EXERCISE:
Write out the stretch of lines below that begins at the line with "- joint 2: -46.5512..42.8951" and ends at the line with "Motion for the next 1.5", including both, exactly as given and nothing more.

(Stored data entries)
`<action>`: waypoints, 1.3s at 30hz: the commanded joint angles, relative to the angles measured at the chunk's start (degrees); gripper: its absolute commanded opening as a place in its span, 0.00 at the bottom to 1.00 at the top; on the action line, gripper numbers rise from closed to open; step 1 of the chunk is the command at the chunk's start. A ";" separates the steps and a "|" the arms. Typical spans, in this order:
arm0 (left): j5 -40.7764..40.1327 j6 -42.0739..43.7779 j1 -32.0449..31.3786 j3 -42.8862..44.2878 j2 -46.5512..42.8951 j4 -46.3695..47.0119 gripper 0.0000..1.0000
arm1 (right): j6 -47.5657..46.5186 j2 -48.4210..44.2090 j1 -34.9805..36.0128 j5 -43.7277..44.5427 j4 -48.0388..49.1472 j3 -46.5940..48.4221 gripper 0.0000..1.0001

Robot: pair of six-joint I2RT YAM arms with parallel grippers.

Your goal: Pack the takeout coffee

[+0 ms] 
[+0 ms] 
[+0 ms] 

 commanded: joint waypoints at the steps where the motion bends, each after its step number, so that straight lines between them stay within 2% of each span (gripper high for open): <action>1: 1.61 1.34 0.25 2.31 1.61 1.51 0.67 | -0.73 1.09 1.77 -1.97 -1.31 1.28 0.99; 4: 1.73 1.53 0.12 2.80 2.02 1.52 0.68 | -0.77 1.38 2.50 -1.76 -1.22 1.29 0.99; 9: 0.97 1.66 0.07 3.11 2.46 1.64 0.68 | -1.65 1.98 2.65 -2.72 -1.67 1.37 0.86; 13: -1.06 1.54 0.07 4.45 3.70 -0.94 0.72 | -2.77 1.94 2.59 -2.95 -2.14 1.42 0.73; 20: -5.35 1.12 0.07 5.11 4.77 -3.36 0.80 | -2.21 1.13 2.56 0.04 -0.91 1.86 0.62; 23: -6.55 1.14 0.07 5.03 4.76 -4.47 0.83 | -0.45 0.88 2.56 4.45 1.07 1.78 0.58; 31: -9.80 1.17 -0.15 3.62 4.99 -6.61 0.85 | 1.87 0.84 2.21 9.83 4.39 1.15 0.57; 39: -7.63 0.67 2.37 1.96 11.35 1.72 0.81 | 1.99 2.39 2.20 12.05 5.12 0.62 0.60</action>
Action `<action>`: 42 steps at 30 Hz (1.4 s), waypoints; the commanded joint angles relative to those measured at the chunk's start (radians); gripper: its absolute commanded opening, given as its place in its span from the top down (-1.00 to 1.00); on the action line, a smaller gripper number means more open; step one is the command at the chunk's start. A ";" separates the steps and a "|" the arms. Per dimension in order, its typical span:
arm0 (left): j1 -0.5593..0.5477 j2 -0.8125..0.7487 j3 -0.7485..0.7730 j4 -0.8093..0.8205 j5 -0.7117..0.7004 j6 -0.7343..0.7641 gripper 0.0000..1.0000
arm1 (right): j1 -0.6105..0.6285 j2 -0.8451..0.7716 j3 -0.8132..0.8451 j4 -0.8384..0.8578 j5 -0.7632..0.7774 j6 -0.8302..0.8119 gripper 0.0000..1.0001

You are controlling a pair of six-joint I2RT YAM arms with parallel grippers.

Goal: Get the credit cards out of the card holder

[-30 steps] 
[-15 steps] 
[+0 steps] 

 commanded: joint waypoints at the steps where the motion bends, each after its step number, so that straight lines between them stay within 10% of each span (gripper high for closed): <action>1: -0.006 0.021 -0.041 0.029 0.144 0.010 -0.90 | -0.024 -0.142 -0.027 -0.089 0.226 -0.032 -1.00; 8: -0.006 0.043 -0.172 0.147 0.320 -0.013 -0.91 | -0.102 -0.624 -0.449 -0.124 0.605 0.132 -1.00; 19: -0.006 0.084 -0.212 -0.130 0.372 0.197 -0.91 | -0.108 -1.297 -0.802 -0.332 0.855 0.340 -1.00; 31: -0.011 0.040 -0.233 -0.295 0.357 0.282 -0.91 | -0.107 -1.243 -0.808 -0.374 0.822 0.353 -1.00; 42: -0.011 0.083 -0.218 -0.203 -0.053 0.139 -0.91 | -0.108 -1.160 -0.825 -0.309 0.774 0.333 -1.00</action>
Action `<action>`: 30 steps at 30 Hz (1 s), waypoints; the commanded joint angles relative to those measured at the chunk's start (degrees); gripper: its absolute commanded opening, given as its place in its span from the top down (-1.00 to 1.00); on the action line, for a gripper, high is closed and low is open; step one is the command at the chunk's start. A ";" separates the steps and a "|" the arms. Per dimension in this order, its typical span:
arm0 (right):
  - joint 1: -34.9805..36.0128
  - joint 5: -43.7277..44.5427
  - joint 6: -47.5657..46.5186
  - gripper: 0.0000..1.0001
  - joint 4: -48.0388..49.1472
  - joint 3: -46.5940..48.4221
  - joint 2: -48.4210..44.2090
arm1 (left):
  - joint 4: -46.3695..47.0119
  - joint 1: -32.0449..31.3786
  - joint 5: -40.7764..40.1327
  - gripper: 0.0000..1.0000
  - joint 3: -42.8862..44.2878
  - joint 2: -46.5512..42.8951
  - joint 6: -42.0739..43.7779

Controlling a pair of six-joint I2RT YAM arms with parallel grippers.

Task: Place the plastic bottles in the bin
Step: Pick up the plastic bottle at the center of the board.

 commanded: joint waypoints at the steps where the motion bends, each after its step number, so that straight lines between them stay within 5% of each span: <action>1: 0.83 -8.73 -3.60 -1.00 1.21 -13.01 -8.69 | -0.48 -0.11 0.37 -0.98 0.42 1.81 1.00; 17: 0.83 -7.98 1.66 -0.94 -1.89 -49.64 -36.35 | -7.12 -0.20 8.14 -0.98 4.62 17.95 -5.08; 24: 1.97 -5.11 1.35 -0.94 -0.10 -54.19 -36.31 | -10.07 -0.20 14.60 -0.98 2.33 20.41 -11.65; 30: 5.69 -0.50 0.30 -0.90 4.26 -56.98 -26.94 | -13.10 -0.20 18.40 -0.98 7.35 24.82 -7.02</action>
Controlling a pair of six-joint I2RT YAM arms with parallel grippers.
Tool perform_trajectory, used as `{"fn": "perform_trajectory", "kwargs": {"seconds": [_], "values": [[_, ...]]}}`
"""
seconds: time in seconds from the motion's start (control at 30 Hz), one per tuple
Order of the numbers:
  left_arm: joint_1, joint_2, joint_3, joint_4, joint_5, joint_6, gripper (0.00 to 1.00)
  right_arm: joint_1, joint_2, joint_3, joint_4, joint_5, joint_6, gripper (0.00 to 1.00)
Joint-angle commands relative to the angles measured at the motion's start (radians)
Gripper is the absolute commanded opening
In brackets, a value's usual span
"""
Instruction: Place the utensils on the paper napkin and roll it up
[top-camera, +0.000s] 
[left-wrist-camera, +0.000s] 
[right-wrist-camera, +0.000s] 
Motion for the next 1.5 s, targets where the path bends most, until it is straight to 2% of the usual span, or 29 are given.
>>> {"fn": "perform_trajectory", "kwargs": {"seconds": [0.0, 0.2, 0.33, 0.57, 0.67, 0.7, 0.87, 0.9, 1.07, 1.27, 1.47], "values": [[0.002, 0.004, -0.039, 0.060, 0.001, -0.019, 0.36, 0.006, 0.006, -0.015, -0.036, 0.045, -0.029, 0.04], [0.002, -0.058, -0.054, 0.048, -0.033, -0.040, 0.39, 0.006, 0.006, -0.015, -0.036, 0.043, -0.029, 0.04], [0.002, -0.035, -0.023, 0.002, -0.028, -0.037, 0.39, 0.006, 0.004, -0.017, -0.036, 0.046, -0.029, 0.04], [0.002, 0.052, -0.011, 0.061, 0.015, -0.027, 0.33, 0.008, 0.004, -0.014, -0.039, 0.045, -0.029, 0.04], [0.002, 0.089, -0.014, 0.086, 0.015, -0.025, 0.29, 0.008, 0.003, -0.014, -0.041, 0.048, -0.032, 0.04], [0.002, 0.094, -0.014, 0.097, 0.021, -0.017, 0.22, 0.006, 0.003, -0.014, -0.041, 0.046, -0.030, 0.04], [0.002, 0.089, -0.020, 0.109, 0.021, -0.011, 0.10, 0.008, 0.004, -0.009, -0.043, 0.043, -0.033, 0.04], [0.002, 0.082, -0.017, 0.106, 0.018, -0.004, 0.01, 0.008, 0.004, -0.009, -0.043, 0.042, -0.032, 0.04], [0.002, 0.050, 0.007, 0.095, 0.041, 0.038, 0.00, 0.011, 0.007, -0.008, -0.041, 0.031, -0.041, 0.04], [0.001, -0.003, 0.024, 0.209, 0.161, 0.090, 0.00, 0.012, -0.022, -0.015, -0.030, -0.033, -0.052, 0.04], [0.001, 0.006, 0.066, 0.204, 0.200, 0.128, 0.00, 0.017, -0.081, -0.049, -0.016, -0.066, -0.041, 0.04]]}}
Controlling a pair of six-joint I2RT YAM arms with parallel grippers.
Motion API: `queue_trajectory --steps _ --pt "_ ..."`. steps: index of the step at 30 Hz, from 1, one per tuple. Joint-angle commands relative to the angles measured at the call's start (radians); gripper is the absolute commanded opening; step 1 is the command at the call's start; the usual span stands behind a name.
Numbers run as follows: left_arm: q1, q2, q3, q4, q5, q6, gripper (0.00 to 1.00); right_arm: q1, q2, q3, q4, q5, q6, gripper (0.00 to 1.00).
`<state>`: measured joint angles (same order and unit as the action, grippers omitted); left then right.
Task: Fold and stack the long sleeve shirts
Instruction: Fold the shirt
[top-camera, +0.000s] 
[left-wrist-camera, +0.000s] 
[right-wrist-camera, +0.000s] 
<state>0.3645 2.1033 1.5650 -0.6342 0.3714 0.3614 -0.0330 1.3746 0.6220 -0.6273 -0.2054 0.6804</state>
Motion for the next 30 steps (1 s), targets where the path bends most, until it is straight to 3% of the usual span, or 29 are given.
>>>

RESULT BELOW:
  - joint 2: -46.5512..42.8951
  - joint 6: -42.0739..43.7779

Controlling a pair of six-joint I2RT YAM arms with parallel grippers.

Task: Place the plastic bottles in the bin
Step: Pick up the plastic bottle at the center of the board.

 commanded: joint waypoints at the steps where the motion bends, each after its step number, so that straight lines between them stay within 5% of each span: <action>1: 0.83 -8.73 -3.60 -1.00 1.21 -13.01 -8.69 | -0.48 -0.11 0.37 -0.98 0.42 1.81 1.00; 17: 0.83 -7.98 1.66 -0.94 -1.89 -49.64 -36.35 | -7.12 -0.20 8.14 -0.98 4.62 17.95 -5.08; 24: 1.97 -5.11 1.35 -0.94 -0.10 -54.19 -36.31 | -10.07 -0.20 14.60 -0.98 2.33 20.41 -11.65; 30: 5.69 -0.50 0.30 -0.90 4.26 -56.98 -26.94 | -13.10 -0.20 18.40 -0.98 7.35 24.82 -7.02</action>
Controlling a pair of six-joint I2RT YAM arms with parallel grippers.
Tool perform_trajectory, used as `{"fn": "perform_trajectory", "kwargs": {"seconds": [_], "values": [[_, ...]]}}`
"""
seconds: time in seconds from the motion's start (control at 30 Hz), one per tuple
Order of the numbers:
  left_arm: joint_1, joint_2, joint_3, joint_4, joint_5, joint_6, gripper (0.00 to 1.00)
  right_arm: joint_1, joint_2, joint_3, joint_4, joint_5, joint_6, gripper (0.00 to 1.00)
Joint-angle commands relative to the angles measured at the motion's start (radians)
Gripper is the absolute commanded opening
In brackets, a value's usual span
"""
Instruction: Place the utensils on the paper napkin and roll it up
[top-camera, +0.000s] 
[left-wrist-camera, +0.000s] 
[right-wrist-camera, +0.000s] 
Motion for the next 1.5 s, targets where the path bends most, until it is straight to 2% of the usual span, or 29 are given.

Thus the exercise is complete.